On completion of the subject, associates should be able to:

  • Describe key characteristics of curriculum and pedagogy that are developmentally and contextually relevant and build on diverse backgrounds and experiences of students;
  • Evaluate and critique teaching practice and curriculum implementation from relevant research-validated perspectives;
  • Identify, design and defend differentiated and focussed intervention strategies for each student related to the content to be taught;
  • Identify appropriate teaching and learning resources for intervention strategies;
  • Report to stakeholders about student learning and make recommendations for support and intervention;
  • Reflect critically on their own learning, teaching and assessment practices and identify implications for their own professional growth.

There are three assessment tasks:

  • Test/s (60 minutes in total, 1000 words equivalent) Beginning of semester, 20%
  • Assessment writing task (1250 words equivalent) Mid-semester, 35%
  • Data analysis task & professional learning plan (1750 words) End of semester, 45%

Attendance at all classes (tutorial/seminars/practical classes/lectures/labs/online classes) is obligatory. Failure to attend 80% of classes will normally result in failure in the subject.

Prescribed Texts:

Griffin, P. (Ed). (2014). Assessment for Teaching. Melbourne: Cambridge University Press.

Breadth Options:

This subject is not available as a breadth subject.

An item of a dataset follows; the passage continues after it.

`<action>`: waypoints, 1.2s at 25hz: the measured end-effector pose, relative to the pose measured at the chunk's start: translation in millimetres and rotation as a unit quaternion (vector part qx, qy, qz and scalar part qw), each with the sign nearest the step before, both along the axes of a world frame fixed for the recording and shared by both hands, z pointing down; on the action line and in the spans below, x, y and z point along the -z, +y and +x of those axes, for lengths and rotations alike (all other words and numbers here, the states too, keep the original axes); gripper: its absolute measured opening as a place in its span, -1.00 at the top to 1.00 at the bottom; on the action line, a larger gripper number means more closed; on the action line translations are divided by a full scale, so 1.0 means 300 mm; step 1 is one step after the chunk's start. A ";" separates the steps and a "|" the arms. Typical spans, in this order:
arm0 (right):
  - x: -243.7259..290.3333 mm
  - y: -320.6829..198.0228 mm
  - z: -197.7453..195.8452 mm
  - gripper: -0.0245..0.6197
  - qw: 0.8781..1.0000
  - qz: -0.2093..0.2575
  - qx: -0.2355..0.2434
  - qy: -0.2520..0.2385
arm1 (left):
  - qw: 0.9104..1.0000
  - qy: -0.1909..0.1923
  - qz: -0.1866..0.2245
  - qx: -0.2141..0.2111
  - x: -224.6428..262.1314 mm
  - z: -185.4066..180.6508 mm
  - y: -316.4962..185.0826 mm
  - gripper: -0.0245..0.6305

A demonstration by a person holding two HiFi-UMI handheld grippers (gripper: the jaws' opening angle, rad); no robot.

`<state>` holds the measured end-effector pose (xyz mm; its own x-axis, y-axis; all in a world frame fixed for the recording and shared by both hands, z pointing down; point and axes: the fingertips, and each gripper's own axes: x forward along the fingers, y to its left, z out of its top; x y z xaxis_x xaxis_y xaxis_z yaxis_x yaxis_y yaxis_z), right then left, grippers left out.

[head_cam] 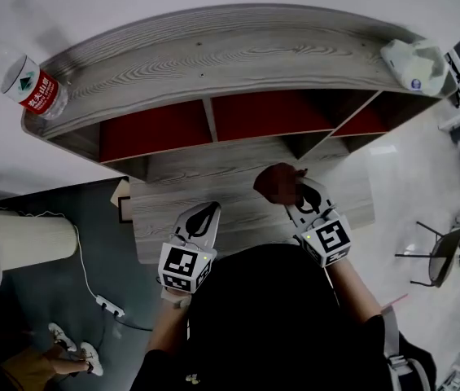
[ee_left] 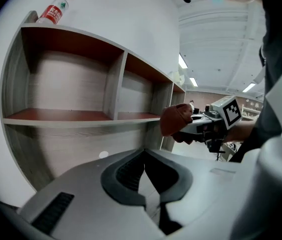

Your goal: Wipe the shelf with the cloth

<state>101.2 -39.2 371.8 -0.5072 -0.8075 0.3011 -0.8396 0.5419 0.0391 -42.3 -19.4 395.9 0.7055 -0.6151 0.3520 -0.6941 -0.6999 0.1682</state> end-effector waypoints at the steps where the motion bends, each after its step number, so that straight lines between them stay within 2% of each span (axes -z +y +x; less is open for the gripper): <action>1: 0.003 0.002 0.002 0.64 1.000 0.001 0.001 -0.001 | 1.000 0.002 0.007 -0.001 0.015 0.000 -0.003 0.91; 5: 0.059 -0.013 0.002 0.64 1.000 -0.001 -0.019 -0.025 | 0.999 0.019 0.034 -0.002 0.078 0.002 -0.011 0.91; 10: 0.083 -0.020 -0.013 0.64 1.000 0.016 -0.013 -0.024 | 0.998 0.032 0.050 -0.004 0.118 0.011 -0.009 0.91; 15: 0.072 -0.011 -0.018 0.64 1.000 0.017 -0.001 -0.019 | 0.998 0.036 0.050 -0.001 0.119 0.013 -0.012 0.91; 19: 0.086 -0.019 -0.011 0.64 0.999 0.009 -0.018 -0.035 | 0.998 0.039 0.047 -0.005 0.119 0.021 -0.010 0.91; 30: 0.056 -0.006 0.004 0.64 0.999 -0.006 -0.029 -0.039 | 0.998 0.040 0.039 -0.003 0.109 0.013 -0.009 0.91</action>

Fees Information: Subject EFTSL, Level, Discipline & Census Date
Generic Skills:

On completion of the subject, associates will have the knowledge, skills and understanding to enable them to:

  • Develop and implement learning experiences that create a balance between the acquisition of essential knowledge and skills, and the search for meaning and understanding;
  • Work in teams with skills in cooperation, communication and negotiation;
  • Be flexible and able to adapt to change through knowing how to learn;
  • Be independent of mind, responsible, resilient and self-regulating;
  • Evaluate and sue constructive criticism of their work and the work of colleagues.